Bien que difficilement mesurable, l’impact de la disparition des abeilles fait planer le spectre de graves crises alimentaires mondiales. Conscients du rôle crucial de leurs protégées, les apiculteurs organisent, du 13 au 15 juin, la 10e édition des journées APIdays®. Un rendez-vous national en faveur des abeilles et des pollinisateurs sauvages. À cette occasion, le JT est allé butiner les meilleures idées essaimées par tous les passionnés qui volent au secours de ce sympathique insecte.
©johnpaulgoguenDurant l’hiver 2017, le taux moyen de mortalité des colonies d’abeilles à l’échelle nationale était estimé à 29,4 %, selon la dernière enquête du ministère de l’Agriculture. Un chiffre très au-delà des 10 % de mortalité hivernale, qualifié de normal. « Une colonie sur trois a donc été décimée en quelques mois », confirme Christophe Gatineau, agronome, auteur du livre “Éloge de l’abeille” (Éditions Flammarion). L’expert y explique notamment la différence entre les hyménoptères sauvages et ceux dits “domestiques”. Les premières évoluant seules dans leur environnement naturel quand les secondes sont élevées en ruche par l’Homme.
« Une perte de 40 à 60 % de la population des abeilles en 20 ans »
Et la distinction est de taille. « Si les insectes domestiques, dont le renouvellement des cheptels est assuré par les apiculteurs, subissent une surmortalité, les espèces sauvages, elles, sont véritablement en déclin », précise Axel Decourtye, directeur scientifique de l’Institut des abeilles (Itsap). « Des inventaires réalisés en Belgique, aux Pays-Bas et au Royaume-Uni font état d’une perte de 40 à 60 % de leur population en 20 ans. La France n’a pas mené de telles études, mais la situation est certainement la même », estime le chercheur.
Trois causes majeures ont été identifiées pour expliquer à la fois le dépérissement des colonies domestiques et le déclin des espèces sauvages : les agresseurs naturels, les polluants et le manque de ressources alimentaires. Un point commun à ces agents extérieurs : l’Homme. « Son intervention accentue les effets mortels pour les abeilles », confie Axel Decourtye. Il précise : « Par exemple, le varroa, petit acarien parasite de l’abeille, et le frelon à pattes jaunes, tout deux originaires d’Asie, ont été importés par nos soins. Les abeilles européennes n’étant pas armées pour s’en défendre, elles subissent leurs attaques en masse. »

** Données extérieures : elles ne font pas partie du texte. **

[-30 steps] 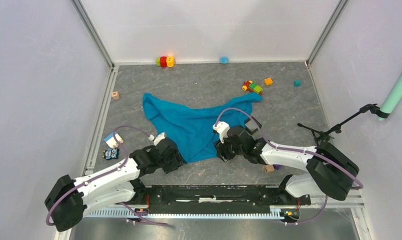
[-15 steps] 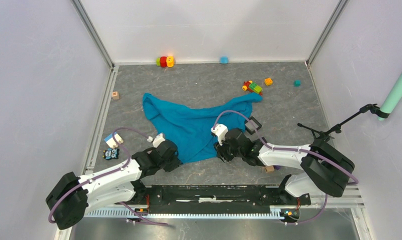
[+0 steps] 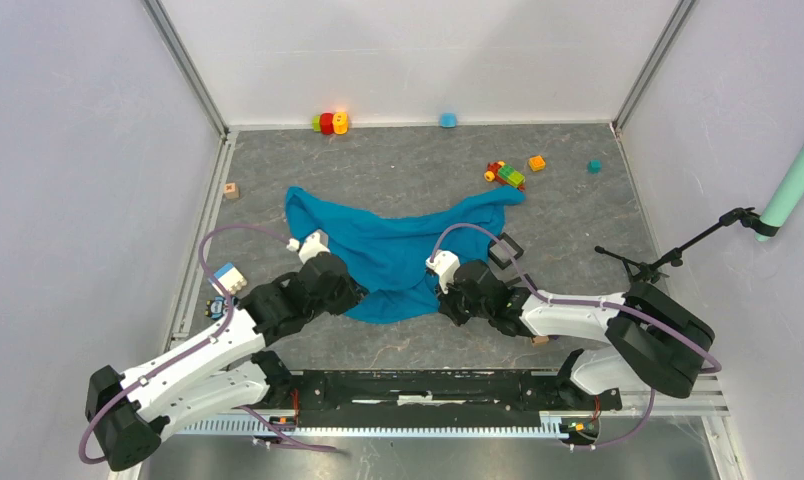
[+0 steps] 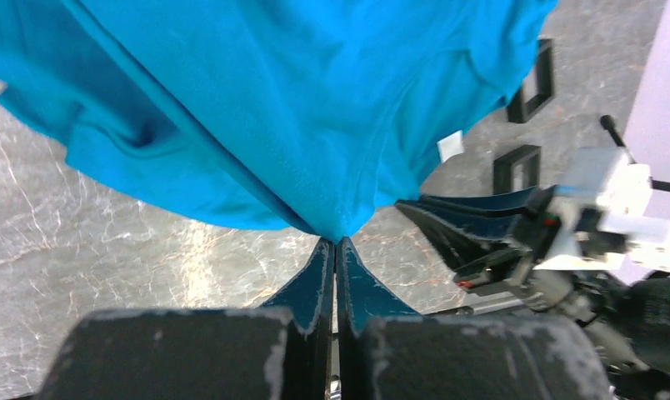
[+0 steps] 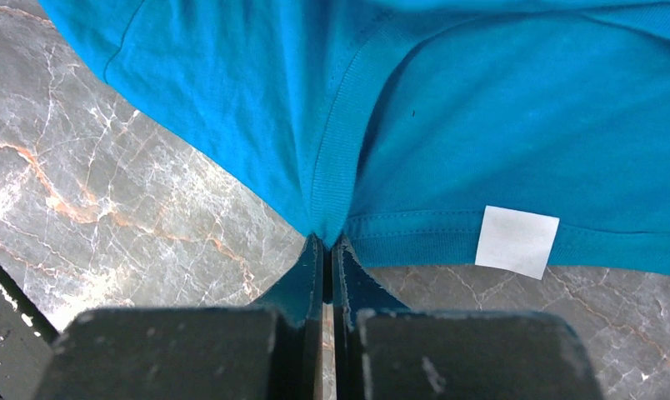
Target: Remove the brooch from the garment
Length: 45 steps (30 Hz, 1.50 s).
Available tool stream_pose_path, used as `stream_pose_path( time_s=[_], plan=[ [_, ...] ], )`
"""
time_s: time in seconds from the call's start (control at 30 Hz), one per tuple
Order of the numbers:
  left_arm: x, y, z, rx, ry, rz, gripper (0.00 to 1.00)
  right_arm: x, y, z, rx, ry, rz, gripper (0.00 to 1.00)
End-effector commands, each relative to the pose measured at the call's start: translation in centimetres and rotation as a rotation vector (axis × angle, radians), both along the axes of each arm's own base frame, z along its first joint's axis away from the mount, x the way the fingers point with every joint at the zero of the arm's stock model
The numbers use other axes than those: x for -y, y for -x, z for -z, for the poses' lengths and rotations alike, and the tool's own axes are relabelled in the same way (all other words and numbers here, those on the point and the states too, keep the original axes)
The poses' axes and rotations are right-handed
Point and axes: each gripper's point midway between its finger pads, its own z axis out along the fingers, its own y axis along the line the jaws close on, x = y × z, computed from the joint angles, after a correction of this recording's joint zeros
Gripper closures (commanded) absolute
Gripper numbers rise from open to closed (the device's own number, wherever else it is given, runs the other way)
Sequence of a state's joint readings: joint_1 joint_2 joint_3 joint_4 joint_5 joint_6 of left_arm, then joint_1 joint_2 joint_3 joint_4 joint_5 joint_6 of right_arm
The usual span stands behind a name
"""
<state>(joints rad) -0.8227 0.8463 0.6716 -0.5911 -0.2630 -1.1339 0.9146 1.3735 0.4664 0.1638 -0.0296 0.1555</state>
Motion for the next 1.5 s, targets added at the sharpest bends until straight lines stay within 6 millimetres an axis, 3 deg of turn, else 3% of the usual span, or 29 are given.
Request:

Il en est de même pour l’utilisation de produits chimiques comme le glyphosate. Ce dernier « ralentit le rythme cardiaque des abeilles, les désoriente et agit sur leur mémoire », rajoute Christophe Gatineau. Ainsi, elles ne parviennent plus à retrouver leur ruche ou leur essaim et ne peuvent plus nourrir les reines qui meurent rapidement. Sans compter la raréfaction de la flore qui n’est plus assez abondante ni assez variée pour répondre aux besoins des différentes espèces d’hyménoptères.
« Si cette tendance se poursuit, les cultures nutritives telles que les fruits et les légumes seront remplacées par des cultures vivrières comme le riz, le maïs et les pommes de terre, favorisant les régimes alimentaires déséquilibrés », alerte l’Organisation des Nations unies pour l’alimentation et l’agriculture (FAO). En effet, 80 % des plantes dépendent de la pollinisation des insectes, ce qui représente un tiers de notre alimentation. Et en la matière, l’abeille est la plus performante.
« Si les abeilles disparaissent, tout comme les vers de terre, ce sera la famine »
Un rôle fondamental dans la chaîne alimentaire et dans tout notre écosystème. « Si les abeilles disparaissent, tout comme les vers de terre, ce sera la famine », s’alarme Christophe Gatineau, arguant que toutes les réponses industrielles et chimiques ne remplaceront jamais la nature. « Ce sont des remèdes de très court terme, qui s’avéreront pires que le mal lui-même », conclut-il.
Sources : Greenpeace, Anses, Union internationale pour la conservation de la nature (UICN).